§ WHAT THE TASK ASKS
Please repeat, from the entries that follow, the lines from the one containing "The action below" through the one containing "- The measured" exactly, adding nothing.

· · · · ·

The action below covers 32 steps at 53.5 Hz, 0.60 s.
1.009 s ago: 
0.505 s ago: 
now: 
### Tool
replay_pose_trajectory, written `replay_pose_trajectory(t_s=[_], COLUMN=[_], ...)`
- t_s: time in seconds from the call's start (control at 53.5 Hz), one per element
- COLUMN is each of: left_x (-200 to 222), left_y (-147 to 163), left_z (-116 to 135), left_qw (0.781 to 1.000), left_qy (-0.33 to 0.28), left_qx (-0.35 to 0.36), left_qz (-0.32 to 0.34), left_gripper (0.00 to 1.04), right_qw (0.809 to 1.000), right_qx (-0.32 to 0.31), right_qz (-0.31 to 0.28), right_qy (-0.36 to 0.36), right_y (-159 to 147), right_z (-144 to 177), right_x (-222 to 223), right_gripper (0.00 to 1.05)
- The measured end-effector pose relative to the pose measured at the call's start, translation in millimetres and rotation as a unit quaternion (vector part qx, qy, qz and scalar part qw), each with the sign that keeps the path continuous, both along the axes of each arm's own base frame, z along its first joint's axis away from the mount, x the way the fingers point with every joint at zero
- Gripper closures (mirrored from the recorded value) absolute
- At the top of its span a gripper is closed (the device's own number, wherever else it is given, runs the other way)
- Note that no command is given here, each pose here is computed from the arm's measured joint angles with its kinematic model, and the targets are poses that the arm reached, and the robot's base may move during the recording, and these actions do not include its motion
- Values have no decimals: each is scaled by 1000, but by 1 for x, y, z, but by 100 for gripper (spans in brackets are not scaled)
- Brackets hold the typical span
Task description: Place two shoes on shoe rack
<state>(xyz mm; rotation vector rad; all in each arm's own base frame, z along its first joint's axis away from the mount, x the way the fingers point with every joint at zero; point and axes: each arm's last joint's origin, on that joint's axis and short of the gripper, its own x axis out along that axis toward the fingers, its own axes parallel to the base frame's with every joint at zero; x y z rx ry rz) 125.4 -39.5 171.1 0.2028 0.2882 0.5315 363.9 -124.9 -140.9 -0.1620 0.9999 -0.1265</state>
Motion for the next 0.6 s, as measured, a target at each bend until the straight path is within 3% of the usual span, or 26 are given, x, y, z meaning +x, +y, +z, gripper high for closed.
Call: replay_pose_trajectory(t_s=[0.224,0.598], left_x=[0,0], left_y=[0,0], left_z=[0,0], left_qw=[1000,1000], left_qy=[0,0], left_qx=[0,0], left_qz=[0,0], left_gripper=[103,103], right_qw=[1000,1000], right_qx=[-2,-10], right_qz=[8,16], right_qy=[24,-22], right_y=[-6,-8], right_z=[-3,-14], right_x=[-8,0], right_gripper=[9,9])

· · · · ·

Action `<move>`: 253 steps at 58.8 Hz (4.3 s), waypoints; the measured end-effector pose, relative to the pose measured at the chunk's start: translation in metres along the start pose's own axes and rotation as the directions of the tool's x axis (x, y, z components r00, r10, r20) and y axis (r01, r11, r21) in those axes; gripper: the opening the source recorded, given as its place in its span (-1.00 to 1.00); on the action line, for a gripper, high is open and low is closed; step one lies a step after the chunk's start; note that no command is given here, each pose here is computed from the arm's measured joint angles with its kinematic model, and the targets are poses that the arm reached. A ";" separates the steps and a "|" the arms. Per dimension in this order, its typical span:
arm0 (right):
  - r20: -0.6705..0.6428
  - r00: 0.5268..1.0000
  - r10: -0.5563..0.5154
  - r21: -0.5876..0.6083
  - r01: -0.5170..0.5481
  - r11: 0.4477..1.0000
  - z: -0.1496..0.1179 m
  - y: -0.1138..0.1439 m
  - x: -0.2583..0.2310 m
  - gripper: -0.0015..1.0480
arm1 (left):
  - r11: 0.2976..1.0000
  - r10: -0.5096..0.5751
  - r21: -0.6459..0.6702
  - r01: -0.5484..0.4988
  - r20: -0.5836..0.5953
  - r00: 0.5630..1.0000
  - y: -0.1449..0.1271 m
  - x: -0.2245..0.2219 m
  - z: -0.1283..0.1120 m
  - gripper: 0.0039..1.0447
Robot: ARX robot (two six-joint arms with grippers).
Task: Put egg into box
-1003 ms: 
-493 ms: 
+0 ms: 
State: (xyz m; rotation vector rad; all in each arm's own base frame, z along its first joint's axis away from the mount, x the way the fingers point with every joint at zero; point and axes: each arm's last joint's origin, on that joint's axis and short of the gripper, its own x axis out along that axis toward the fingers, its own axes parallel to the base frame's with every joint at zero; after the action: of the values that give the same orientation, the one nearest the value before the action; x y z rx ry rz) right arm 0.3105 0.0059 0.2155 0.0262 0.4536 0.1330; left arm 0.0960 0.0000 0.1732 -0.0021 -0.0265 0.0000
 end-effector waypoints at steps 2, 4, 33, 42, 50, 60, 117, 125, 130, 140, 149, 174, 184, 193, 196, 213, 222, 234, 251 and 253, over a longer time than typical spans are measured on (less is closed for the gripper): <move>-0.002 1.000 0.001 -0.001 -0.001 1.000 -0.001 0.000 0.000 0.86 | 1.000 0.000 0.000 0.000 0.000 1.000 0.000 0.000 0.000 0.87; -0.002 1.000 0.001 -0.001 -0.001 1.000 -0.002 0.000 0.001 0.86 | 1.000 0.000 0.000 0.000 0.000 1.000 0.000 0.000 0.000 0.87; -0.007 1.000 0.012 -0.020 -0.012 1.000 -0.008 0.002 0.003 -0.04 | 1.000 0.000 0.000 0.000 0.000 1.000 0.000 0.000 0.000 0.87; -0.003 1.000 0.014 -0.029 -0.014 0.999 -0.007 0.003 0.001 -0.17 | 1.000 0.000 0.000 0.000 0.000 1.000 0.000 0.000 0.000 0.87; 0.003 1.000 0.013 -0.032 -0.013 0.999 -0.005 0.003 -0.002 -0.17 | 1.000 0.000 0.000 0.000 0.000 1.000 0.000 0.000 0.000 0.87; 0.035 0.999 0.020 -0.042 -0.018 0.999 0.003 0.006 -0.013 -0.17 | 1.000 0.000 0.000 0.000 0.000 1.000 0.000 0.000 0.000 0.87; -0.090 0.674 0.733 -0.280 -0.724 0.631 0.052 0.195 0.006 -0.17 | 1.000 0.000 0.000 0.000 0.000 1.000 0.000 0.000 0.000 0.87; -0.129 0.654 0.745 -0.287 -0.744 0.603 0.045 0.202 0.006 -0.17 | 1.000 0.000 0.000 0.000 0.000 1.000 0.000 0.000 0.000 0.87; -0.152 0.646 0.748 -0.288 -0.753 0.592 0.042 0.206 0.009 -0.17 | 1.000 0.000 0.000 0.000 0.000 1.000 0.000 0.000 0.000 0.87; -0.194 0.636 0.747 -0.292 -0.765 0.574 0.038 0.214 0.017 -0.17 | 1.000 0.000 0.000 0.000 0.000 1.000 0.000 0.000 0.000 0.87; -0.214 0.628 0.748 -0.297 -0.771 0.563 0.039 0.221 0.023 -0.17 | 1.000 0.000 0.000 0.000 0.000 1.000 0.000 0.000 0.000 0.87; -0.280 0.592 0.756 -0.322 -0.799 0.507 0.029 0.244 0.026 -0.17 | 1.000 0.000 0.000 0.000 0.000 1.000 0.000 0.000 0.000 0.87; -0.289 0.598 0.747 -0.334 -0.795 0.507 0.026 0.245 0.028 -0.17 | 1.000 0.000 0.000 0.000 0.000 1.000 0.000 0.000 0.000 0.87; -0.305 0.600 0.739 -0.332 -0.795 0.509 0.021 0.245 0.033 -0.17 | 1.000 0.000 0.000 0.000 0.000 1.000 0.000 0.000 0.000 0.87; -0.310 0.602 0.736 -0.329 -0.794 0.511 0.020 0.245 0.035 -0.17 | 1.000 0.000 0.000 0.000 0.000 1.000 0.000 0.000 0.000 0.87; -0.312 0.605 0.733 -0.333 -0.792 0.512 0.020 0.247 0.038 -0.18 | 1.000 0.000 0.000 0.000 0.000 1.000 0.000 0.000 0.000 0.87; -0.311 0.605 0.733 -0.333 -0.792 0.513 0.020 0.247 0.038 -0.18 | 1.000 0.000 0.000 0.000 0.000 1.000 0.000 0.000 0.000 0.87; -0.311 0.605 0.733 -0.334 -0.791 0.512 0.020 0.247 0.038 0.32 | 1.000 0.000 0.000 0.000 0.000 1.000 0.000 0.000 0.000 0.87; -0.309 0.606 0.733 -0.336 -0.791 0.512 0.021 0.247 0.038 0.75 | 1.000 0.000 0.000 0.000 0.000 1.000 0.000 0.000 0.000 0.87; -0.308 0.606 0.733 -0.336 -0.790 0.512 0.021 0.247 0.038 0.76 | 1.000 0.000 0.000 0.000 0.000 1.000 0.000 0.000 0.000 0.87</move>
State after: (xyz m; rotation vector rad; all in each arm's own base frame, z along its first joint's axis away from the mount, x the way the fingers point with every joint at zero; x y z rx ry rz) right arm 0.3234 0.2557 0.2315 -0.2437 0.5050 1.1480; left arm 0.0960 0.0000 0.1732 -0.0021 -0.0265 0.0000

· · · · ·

§ SOLVED PROBLEM
The action below covers 32 steps at 53.5 Hz, 0.60 s.
1.009 s ago: 
0.505 s ago: 
now: 
### Tool
replay_pose_trajectory, written `replay_pose_trajectory(t_s=[_], COLUMN=[_], ...)`
- t_s: time in seconds from the call's start (control at 53.5 Hz), one per element
- COLUMN is each of: left_x (-200 to 222), left_y (-147 to 163), left_z (-116 to 135), left_qw (0.781 to 1.000), left_qy (-0.33 to 0.28), left_qx (-0.35 to 0.36), left_qz (-0.32 to 0.34), left_gripper (0.00 to 1.04), right_qw (0.809 to 1.000), right_qx (-0.32 to 0.31), right_qz (-0.31 to 0.28), right_qy (-0.36 to 0.36), right_y (-159 to 147), right_z (-144 to 177), right_x (-222 to 223), right_gripper (0.00 to 1.05)
- The measured end-effector pose relative to the pose measured at the call's start, translation in millimetres and rotation as a unit quaternion (vector part qx, qy, qz and scalar part qw), each with the sign that keeps the path continuous, both along the axes of each arm's own base frame, z along its first joint's axis away from the mount, x the way the fingers point with every joint at zero

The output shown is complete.